Petitioner, a resident and registered voter of the School District, sought to inspect the affidavits and copy the names and addresses of all those who had voted in the April 12, 1975, school board election for that district. This information is readily available in the affidavits, as each person entering a polling place to vote is required to sign an "affidavit to vote," which not only contains the individual's name and address but also affirms that the person is a qualified voter and resident of the school district. Ill. Rev. Stat. 1975, ch. 122, par. 9-9.
At the close of the polls, after the votes are counted, the election judges in a school board election are required by section 9-16 of the School Code (Ill. Rev. Stat. 1975, ch. 122, par. 9-15, 9-16) to return to the Board of Education secretary the following election records: (1) The poll book into which the name of each voter is entered; (2) the tally list containing the number of votes each candidate received; (3) a sealed envelope containing all correctly marked ballots; and (4) a sealed envelope containing all defective and "objected to" ballots. Two of these items, the poll book and the tally list, are filed by the secretary as the "evidence of the election." Section 9-14 of the Code (Ill. Rev. Stat. 1975, ch. 122, par. 9-14) provides that the affidavits to vote required by section 9-9 may be used in lieu of the poll book and, when this is done, they and the tally list must be filed with the secretary of the Board of Education "as evidence of the election." The ballots are required to be retained for six months, then to be destroyed by burning. (Ill. Rev. Stat. 1975, ch. 122, par. 9-16.) No statutory provision, however, is made for the disposition of the voter affidavit lists and the tally lists. Should a losing candidate wish to contest the results of an election, an appropriate petition must be filed within 30 days after the election results are declared. Ill. Rev. Stat. 1975, ch. 46, par. 23-20; ch. 122, par. 9-21.
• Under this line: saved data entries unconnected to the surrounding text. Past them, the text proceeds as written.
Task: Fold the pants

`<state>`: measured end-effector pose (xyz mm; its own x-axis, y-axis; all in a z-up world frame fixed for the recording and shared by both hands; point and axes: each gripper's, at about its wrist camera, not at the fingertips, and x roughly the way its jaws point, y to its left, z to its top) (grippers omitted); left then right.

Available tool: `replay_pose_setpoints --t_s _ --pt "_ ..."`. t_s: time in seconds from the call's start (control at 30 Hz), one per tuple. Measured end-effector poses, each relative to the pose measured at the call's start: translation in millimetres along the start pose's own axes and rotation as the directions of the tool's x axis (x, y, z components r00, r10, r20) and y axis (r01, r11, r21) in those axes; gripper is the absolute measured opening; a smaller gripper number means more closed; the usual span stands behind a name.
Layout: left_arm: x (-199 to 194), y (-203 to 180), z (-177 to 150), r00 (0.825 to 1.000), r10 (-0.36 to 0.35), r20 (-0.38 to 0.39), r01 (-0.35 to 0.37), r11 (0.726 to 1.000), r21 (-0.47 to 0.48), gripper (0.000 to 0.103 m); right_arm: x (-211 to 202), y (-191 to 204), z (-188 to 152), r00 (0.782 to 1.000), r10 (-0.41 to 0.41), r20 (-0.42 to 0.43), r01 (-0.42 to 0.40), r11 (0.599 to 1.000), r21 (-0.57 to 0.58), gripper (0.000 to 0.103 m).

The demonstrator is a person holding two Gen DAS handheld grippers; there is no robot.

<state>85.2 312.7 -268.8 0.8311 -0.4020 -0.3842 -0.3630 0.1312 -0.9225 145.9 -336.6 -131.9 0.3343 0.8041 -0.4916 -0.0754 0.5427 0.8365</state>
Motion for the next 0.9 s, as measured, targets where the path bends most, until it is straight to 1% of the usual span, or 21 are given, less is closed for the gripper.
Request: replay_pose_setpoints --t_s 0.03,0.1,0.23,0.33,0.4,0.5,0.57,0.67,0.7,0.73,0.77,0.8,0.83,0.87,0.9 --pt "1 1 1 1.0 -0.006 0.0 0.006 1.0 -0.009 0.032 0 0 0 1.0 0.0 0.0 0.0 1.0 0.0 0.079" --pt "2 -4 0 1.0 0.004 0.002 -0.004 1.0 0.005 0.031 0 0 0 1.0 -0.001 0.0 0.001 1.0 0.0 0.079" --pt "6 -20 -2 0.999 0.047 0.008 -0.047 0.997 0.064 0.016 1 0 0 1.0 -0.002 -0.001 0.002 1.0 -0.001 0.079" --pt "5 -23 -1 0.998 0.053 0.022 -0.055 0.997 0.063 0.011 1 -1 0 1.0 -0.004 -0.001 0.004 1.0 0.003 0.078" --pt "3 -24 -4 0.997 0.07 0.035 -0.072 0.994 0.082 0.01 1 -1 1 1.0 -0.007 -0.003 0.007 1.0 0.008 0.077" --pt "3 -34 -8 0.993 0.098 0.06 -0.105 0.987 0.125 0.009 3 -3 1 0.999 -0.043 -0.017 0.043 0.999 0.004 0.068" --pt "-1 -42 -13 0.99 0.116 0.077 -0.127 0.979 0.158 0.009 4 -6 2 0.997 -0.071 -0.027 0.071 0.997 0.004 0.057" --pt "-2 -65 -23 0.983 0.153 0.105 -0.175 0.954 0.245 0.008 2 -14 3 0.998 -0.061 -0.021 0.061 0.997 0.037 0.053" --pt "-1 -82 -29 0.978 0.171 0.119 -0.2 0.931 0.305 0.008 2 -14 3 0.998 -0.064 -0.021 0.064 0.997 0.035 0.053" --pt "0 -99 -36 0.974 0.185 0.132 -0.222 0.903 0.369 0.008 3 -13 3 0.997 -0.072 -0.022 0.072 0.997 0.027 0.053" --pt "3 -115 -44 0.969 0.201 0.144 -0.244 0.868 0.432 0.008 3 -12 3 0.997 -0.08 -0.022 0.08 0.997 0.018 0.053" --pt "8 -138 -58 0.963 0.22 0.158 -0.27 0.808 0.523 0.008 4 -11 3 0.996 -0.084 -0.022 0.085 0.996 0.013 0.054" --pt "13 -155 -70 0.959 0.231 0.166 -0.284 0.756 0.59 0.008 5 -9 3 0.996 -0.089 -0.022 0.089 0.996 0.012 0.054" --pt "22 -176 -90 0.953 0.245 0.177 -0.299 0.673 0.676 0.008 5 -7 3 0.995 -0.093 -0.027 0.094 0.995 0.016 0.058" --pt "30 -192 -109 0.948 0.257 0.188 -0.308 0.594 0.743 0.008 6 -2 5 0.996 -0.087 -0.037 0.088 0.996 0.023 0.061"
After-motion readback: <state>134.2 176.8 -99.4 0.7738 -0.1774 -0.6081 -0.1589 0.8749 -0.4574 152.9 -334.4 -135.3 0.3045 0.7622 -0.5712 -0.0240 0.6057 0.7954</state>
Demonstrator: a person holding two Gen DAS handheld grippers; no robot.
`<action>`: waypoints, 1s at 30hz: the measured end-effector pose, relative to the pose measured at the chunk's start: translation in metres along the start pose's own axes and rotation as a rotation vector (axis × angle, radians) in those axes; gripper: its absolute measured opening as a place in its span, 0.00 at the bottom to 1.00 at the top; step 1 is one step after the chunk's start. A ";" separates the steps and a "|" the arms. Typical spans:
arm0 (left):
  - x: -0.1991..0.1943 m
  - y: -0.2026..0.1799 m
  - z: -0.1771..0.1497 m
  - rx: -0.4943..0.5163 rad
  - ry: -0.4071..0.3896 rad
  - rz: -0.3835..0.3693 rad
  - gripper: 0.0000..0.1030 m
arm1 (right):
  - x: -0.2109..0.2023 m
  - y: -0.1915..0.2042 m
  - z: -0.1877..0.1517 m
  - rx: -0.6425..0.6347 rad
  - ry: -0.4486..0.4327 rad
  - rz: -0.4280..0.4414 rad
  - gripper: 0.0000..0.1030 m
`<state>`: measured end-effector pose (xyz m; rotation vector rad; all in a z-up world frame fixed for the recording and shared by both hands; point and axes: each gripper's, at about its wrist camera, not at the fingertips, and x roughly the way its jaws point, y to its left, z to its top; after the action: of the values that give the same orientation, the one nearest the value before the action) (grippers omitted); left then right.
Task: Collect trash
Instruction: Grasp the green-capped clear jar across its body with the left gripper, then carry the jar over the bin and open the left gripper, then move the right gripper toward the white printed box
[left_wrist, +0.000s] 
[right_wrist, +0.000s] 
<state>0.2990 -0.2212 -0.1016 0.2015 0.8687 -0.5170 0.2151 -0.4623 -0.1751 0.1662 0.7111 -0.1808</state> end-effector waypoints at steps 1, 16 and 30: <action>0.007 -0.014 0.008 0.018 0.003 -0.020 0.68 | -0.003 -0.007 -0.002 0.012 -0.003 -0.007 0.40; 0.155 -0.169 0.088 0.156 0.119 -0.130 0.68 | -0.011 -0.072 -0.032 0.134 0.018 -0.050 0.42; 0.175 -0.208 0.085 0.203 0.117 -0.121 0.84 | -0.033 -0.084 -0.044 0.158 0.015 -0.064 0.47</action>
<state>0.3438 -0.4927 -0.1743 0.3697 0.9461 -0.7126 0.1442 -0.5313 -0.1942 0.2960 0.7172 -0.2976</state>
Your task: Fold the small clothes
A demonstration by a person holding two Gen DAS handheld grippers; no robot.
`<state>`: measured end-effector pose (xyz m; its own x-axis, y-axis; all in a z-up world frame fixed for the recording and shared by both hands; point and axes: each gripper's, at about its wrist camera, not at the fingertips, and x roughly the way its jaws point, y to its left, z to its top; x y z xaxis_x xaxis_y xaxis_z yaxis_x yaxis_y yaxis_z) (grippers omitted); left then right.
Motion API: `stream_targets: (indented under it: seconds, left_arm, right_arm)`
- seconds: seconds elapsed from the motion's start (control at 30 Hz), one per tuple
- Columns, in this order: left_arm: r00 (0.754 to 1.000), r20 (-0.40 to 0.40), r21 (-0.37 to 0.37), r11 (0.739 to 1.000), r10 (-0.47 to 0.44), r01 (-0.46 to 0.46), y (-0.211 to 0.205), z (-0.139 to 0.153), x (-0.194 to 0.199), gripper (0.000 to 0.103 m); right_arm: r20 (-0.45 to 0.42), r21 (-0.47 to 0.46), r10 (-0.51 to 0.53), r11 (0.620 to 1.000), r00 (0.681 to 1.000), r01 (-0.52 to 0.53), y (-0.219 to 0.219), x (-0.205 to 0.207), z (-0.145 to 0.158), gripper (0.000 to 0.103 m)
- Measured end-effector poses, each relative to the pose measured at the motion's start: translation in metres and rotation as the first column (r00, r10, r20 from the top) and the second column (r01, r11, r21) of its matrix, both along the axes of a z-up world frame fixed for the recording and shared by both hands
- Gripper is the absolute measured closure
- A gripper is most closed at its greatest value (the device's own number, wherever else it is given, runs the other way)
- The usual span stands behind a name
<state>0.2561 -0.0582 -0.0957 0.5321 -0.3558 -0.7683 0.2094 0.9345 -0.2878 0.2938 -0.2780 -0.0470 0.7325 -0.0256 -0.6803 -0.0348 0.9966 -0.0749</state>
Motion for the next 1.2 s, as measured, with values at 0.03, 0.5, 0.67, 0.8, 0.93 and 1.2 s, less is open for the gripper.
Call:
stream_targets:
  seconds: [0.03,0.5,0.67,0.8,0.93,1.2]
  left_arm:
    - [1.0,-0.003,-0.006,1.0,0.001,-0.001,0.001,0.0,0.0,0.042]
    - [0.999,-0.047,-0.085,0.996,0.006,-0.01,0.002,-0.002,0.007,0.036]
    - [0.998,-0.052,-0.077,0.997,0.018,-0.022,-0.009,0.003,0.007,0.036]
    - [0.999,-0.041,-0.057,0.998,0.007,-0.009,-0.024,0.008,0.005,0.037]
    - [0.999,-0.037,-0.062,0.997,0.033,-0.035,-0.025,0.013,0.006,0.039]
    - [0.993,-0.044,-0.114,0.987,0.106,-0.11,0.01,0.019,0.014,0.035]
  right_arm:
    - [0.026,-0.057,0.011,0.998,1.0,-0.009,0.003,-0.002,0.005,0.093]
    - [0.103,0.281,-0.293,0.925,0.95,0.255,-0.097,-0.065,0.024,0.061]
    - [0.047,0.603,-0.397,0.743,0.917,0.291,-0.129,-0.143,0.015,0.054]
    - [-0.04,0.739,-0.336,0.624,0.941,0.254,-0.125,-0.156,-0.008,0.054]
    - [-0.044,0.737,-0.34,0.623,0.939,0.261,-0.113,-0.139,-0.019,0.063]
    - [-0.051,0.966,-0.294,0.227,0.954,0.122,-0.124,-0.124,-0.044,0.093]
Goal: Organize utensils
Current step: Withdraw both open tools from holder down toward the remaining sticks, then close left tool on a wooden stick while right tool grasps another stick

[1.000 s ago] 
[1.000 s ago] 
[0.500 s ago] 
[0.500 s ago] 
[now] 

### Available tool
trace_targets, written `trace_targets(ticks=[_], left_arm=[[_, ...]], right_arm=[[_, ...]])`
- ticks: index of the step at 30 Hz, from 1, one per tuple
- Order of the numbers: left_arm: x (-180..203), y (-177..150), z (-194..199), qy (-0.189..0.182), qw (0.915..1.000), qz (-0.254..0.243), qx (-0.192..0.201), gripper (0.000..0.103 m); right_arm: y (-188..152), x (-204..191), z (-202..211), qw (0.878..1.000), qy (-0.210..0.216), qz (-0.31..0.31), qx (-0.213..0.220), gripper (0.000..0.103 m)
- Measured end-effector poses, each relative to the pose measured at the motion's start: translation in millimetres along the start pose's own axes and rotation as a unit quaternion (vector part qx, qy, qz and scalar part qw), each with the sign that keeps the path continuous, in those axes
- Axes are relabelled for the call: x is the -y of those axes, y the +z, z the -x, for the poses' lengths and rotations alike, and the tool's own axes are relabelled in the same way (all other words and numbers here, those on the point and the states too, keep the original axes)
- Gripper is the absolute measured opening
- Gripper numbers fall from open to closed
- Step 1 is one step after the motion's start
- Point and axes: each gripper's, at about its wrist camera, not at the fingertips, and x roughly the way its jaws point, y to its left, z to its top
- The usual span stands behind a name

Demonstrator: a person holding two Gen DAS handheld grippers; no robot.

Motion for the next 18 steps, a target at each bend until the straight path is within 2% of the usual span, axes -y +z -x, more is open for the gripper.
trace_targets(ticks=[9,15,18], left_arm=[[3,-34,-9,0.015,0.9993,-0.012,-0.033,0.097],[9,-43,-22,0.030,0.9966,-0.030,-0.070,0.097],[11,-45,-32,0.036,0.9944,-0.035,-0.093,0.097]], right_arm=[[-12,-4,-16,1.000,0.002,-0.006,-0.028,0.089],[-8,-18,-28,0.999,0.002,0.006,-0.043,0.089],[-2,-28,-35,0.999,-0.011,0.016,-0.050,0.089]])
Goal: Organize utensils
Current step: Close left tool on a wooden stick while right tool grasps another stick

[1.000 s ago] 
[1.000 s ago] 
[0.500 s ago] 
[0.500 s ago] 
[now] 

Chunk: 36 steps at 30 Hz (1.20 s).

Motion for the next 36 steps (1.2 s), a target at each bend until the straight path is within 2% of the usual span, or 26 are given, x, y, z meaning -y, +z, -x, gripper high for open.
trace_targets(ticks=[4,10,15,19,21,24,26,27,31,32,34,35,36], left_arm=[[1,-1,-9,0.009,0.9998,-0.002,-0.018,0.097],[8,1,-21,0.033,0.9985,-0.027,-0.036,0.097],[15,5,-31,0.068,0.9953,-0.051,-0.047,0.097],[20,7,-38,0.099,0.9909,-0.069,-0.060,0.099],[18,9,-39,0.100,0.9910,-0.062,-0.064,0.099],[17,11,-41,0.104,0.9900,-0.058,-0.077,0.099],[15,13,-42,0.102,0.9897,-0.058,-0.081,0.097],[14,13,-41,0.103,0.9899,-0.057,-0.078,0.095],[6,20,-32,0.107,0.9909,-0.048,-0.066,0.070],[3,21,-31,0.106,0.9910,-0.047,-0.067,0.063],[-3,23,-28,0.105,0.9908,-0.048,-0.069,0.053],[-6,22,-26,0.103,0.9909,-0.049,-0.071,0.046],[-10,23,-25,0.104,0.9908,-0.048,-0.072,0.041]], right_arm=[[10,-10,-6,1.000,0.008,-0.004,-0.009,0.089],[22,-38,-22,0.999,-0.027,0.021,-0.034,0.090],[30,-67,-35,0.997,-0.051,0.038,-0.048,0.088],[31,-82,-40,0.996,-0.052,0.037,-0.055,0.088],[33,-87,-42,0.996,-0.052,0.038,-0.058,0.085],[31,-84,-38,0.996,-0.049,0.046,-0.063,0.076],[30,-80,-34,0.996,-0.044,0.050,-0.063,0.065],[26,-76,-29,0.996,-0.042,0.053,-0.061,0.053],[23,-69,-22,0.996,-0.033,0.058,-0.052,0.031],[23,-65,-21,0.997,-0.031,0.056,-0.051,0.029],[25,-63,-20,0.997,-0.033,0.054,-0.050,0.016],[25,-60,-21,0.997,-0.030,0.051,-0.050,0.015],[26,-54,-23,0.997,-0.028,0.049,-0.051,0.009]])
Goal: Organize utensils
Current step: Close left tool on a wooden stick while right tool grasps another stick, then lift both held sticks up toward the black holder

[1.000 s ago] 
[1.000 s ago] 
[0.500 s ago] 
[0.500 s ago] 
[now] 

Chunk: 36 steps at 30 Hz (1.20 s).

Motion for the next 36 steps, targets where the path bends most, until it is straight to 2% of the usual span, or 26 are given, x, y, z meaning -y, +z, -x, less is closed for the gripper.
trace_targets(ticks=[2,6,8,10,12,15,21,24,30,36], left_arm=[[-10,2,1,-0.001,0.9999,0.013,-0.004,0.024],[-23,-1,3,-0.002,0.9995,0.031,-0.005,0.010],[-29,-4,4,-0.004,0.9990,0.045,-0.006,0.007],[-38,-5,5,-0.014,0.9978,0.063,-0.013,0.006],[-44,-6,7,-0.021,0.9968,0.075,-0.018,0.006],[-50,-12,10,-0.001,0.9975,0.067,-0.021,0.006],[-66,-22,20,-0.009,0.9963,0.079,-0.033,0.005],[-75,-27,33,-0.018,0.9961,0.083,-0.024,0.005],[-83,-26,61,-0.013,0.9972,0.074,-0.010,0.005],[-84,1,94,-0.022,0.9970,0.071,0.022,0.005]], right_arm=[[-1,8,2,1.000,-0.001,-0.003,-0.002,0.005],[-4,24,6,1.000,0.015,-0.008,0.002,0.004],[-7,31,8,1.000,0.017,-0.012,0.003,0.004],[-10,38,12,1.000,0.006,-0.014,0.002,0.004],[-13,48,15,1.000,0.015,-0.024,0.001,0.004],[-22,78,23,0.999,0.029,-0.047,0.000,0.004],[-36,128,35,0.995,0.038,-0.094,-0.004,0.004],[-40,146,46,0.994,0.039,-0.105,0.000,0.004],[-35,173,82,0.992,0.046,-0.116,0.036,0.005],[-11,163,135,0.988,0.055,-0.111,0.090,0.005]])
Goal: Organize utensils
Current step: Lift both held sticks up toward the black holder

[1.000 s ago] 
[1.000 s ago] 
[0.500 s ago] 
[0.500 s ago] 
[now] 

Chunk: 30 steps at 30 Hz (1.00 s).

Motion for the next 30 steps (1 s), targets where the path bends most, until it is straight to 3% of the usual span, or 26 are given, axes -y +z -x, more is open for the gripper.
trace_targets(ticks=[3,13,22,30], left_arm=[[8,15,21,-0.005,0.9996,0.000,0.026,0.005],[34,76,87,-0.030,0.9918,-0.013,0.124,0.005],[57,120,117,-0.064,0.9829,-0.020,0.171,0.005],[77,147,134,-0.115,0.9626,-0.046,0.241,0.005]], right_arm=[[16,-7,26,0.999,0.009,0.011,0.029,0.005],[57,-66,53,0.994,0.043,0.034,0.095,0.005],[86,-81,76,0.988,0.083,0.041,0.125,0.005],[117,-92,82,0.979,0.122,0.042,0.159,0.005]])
On October 22, 1975, after being refused permission to view the voter affidavits, petitioner filed this suit in mandamus to compel respondent, as the keeper of records, to produce them for her inspection and copying. Her petition alleged that the common law of Illinois, The State Records Act and The Local Records Act, afforded her this right.
Both parties filed motions for summary judgment, and the trial court granted the motion of petitioner but denied that of respondent, who brings this appeal.
• 1 There was no contention by either party that a triable issue of fact existed and, thus, the trial court was only to determine which party was entitled to judgment as a matter of law. Greenwood v. Leu (1973), 14 Ill. App.3d 11, 302 N.E.2d 359; Applicolor, Inc. v. Surface Combustion Corp. (1966), 77 Ill. App.2d 260, 222 N.E.2d 168.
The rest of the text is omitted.